THE TASK →
Reproduce exactly the opening lines of the listing, stopping after the line that contains "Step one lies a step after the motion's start" and including it.

DATA BELOW →

- Opening Delimiter -

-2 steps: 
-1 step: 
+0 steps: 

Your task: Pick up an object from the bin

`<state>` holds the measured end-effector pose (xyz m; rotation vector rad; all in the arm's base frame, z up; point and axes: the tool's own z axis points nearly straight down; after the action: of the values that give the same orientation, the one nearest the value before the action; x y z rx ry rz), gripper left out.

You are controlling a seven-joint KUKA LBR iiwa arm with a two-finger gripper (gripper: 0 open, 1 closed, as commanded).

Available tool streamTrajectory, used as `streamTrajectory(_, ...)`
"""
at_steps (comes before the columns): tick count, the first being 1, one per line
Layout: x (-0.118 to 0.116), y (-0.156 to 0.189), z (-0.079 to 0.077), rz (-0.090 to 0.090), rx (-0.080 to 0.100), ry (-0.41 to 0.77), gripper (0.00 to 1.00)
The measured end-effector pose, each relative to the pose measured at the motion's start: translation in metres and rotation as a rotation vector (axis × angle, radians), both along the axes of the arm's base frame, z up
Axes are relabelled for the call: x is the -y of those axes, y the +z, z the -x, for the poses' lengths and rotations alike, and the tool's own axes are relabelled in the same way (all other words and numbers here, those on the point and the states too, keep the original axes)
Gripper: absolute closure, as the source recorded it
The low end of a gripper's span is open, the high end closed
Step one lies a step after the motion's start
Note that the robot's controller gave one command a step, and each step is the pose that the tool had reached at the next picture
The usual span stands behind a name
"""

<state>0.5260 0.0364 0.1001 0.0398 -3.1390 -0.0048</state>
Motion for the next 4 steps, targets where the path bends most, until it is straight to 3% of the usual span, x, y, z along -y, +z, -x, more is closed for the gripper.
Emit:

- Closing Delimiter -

TASK ANSWER →
-2 steps: 
-1 step: 
+0 steps: 

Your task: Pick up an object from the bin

`<state>` holds the measured end-effector pose (xyz m; rotation vector rad; all in the arm's base frame, z up; point and axes: the tool's own z axis points nearly straight down; after the action: of the values that give the same orientation, the one nearest the value before the action; x y z rx ry rz), gripper left out.

You are controlling a seven-joint KUKA LBR iiwa arm with a two-finger gripper (gripper: 0 open, 1 closed, as commanded).

Available tool streamTrajectory, used as `streamTrajectory(_, ...)`
"""
at_steps (comes before the columns): tick count, the first being 1, one per line
Layout: x (-0.118 to 0.116), y (-0.156 to 0.189), z (-0.079 to 0.077), rz (-0.090 to 0.090), rx (-0.080 to 0.100), ry (-0.41 to 0.77), gripper (0.00 to 1.00)
The measured end-effector pose, each relative to the pose measured at the motion's start: translation in metres and rotation as a rotation vector (axis × angle, radians), both along the axes of the arm's base frame, z up
Axes are relabelled for the call: x is the -y of those axes, y the +z, z the -x, for the poses' lengths and rotations alike, and the tool's own axes are relabelled in the same way (all other words and numbers here, those on the point and the states too, keep the original axes)
Gripper: absolute closure, as the source recorded it
The low end of a gripper's span is open, the high end closed
Step one lies a step after the motion's start

This exercise has nothing more to it.